Muore dopo un intervento alla spalla, aperta un’inchiesta della Procura
Indagato il chirurgo ortopedico che l’ha operata: si ipotizza una responsabilità colposa in ambito sanitario
La Procura della Repubblica di Lecce ha avviato un’indagine sulla morte di una donna di 62 anni residente a Nardò, deceduta nella propria abitazione pochi giorni dopo essere stata dimessa dal reparto di Ortopedia del Dea Fazzi. La paziente era stata sottoposta a un intervento chirurgico per la riduzione di una frattura alla spalla.

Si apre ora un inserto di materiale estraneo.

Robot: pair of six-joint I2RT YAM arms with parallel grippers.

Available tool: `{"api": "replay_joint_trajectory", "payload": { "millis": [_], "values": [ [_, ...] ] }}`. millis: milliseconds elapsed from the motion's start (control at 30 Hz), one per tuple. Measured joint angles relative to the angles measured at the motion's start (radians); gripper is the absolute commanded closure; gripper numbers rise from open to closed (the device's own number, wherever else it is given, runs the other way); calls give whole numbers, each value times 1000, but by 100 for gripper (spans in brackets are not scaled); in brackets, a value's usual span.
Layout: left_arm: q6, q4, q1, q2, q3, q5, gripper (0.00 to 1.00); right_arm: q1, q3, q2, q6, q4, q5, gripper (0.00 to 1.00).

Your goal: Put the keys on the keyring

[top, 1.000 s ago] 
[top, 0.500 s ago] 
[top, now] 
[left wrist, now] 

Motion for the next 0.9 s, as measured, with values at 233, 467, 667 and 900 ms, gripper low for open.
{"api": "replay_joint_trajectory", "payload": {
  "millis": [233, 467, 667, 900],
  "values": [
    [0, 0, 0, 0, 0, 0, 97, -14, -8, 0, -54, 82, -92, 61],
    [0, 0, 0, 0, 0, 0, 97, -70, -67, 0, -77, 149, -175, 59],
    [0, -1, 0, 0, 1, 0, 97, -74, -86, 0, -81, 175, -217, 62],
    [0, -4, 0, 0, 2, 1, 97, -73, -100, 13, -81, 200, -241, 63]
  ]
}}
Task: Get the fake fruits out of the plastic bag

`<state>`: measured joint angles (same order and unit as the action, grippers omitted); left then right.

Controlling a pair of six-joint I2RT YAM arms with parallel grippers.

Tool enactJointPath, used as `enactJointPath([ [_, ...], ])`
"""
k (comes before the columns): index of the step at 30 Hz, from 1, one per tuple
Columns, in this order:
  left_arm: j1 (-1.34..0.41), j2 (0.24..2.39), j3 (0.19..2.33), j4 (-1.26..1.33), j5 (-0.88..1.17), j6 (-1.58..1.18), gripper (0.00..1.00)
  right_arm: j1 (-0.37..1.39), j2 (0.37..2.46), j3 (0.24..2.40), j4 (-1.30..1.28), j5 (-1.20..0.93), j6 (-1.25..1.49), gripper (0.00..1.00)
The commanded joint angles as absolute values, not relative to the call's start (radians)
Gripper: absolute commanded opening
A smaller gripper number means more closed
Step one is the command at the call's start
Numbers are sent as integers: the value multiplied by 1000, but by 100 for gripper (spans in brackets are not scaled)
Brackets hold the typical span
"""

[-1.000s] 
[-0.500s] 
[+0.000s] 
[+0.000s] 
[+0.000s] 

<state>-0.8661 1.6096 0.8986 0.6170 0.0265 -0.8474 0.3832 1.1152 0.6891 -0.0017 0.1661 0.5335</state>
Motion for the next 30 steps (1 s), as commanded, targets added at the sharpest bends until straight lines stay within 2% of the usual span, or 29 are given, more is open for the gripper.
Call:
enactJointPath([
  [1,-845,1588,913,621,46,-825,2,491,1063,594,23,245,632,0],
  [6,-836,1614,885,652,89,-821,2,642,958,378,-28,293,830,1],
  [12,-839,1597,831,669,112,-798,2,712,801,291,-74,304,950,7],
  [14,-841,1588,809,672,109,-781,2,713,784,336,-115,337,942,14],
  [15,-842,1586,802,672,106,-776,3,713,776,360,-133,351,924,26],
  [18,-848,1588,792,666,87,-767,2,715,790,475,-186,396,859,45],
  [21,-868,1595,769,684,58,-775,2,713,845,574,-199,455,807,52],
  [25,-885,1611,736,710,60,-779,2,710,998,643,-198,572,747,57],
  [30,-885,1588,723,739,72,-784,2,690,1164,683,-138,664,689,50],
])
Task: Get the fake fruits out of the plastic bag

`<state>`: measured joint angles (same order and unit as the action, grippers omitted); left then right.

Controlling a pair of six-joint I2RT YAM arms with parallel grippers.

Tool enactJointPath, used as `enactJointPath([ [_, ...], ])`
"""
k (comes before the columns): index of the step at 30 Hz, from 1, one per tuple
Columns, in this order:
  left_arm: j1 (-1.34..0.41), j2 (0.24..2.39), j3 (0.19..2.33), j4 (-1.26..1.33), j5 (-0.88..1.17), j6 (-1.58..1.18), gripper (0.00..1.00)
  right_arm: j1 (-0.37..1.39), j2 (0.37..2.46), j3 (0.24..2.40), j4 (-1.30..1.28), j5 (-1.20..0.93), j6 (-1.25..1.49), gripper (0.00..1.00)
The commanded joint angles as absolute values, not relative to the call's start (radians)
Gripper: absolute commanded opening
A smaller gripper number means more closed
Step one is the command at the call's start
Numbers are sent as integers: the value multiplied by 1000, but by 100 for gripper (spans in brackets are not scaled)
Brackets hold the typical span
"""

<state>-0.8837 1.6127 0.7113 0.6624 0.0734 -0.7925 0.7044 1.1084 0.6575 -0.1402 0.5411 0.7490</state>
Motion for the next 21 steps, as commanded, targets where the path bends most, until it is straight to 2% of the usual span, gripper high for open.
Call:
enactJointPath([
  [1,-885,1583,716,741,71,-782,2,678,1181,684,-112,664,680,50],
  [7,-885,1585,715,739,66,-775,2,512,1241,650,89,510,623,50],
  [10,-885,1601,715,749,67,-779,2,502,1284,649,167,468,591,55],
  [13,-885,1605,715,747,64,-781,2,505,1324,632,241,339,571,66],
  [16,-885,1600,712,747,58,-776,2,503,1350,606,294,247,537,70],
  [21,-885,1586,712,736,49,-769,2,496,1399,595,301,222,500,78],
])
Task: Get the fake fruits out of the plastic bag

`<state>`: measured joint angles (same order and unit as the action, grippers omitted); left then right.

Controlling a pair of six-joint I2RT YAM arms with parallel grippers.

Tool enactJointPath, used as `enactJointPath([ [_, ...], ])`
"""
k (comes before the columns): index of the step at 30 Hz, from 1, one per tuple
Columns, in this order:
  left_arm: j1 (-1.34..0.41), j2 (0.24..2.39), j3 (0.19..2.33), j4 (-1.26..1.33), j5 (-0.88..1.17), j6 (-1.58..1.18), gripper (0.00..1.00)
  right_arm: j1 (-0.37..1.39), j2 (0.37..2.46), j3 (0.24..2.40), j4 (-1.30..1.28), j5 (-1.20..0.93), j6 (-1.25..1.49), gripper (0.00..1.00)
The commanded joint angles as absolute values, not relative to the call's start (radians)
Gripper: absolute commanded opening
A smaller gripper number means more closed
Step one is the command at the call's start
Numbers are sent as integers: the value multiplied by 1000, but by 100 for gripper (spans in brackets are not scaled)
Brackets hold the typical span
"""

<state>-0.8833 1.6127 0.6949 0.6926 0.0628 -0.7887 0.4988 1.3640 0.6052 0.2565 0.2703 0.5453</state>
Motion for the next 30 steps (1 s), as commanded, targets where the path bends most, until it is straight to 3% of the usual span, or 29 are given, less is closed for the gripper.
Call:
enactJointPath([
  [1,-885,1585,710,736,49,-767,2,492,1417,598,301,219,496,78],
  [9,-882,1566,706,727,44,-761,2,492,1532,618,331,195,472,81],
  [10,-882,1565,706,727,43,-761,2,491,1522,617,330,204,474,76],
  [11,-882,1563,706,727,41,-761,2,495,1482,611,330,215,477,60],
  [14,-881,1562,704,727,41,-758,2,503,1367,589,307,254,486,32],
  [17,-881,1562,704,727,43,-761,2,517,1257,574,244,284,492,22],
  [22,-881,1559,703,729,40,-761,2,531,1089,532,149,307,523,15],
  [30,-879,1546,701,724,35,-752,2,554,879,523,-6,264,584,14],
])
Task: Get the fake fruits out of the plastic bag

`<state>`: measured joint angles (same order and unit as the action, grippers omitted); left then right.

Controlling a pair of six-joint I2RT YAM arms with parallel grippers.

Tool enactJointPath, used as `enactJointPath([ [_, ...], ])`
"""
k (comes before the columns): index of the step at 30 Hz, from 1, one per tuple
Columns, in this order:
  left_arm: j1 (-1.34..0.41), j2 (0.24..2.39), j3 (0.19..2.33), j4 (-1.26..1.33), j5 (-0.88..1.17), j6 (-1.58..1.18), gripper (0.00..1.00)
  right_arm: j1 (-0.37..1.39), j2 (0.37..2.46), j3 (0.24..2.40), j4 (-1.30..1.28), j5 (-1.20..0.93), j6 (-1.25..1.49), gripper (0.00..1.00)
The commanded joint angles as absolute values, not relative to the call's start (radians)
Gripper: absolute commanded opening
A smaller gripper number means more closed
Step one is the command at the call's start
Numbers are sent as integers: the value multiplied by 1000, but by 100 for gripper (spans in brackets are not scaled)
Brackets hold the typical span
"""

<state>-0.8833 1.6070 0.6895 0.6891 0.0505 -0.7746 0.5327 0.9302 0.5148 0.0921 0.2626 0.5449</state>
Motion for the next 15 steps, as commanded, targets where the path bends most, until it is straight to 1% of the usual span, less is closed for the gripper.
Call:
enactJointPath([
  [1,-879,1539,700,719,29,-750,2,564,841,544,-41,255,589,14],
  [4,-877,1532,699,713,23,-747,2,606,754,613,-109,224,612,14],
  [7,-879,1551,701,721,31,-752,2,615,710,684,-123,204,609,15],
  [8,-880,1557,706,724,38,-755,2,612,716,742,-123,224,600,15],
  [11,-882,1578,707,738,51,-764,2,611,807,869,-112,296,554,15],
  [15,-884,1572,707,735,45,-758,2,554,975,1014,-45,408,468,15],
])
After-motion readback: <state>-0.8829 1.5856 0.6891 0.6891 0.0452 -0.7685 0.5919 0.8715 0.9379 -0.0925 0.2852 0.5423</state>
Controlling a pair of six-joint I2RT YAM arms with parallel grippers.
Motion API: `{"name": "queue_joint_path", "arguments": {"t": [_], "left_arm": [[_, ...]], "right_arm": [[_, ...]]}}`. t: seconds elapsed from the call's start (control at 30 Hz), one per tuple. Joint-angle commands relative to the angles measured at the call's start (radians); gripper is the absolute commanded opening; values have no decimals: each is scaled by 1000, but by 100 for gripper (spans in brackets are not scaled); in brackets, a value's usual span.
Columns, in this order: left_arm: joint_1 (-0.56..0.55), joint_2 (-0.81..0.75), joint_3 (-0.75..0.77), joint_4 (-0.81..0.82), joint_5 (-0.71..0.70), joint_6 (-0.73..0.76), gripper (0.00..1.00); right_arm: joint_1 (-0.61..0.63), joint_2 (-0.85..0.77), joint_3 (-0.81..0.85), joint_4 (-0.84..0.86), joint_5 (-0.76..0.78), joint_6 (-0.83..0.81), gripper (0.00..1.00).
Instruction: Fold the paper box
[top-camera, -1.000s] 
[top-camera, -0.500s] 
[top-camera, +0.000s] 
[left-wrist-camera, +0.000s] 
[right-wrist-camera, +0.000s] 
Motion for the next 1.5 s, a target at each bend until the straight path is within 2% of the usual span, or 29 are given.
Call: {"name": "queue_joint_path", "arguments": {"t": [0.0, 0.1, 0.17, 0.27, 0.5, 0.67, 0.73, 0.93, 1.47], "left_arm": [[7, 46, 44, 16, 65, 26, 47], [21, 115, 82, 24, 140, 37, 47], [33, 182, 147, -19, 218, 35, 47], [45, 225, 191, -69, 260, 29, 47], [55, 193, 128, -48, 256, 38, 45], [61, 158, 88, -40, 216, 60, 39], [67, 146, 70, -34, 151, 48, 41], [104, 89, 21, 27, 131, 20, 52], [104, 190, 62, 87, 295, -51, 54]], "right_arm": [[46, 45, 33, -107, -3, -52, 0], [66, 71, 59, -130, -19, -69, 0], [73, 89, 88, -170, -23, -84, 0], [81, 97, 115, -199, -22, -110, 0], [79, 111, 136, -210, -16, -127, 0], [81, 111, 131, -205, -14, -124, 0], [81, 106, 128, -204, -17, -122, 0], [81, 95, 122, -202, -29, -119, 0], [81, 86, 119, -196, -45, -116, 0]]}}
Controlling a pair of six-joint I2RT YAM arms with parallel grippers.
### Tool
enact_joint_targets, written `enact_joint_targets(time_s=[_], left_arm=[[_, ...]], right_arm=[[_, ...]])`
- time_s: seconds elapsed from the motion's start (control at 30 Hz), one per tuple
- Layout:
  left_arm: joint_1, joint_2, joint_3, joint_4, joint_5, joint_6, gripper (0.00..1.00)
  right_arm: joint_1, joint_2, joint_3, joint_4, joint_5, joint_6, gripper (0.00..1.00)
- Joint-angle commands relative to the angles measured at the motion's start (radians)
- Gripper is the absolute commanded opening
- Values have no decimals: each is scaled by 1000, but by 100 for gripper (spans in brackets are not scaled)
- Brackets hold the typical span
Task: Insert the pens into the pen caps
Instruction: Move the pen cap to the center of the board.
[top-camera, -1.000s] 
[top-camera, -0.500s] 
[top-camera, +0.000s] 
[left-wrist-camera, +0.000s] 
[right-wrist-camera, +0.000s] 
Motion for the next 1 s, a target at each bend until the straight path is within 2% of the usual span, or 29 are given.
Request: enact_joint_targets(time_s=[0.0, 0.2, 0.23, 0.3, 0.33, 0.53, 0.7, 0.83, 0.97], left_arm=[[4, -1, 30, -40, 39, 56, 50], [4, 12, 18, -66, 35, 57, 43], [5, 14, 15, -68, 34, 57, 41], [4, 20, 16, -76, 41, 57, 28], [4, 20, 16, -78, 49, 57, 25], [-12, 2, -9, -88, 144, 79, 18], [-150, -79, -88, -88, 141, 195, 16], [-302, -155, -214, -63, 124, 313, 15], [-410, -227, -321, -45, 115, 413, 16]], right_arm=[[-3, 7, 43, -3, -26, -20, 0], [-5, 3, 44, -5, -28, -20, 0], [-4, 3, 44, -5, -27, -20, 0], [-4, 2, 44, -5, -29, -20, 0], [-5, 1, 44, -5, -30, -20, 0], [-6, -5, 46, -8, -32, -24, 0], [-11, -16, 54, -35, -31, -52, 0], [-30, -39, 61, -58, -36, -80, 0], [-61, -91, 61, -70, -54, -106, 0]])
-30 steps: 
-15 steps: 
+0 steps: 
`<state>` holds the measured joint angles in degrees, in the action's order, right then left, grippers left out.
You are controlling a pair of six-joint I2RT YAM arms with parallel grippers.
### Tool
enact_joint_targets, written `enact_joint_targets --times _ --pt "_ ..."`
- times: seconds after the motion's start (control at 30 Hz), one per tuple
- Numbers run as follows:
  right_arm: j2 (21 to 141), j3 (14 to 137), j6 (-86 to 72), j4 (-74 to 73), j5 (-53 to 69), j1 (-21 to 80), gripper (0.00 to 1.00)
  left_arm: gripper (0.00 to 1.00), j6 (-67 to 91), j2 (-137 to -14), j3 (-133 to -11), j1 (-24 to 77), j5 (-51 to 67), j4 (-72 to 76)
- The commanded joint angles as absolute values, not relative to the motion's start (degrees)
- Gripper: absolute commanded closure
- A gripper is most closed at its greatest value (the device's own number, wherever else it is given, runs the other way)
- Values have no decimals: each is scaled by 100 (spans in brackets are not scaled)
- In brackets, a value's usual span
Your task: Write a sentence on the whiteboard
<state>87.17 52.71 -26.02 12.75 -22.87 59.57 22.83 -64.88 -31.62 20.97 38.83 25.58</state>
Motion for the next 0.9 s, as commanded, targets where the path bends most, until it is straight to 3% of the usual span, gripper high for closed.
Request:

Il pubblico ministero titolare del fascicolo ha iscritto nel registro degli indagati il medico ortopedico che ha eseguito l’operazione. L’ipotesi di reato contestata è quella di responsabilità colposa per morte in ambito sanitario.
Il decesso risale al 7 giugno scorso. Secondo quanto emerso, la donna si trovava nella sua abitazione quando ha accusato un improvviso malore. I familiari l’hanno accompagnata al pronto soccorso, ma per lei non c’è stato nulla da fare.
Tra le ipotesi al vaglio degli investigatori vi è quella di una possibile embolia polmonare, che avrebbe provocato il decesso. A far scattare gli accertamenti è stata la denuncia presentata dai familiari della vittima, i quali ritengono che, dopo l’intervento chirurgico, sarebbe stato necessario prescrivere una terapia preventiva a base di eparina.
L’inchiesta dovrà ora chiarire le cause esatte della morte e verificare se vi siano eventuali responsabilità nella gestione post-operatoria della paziente.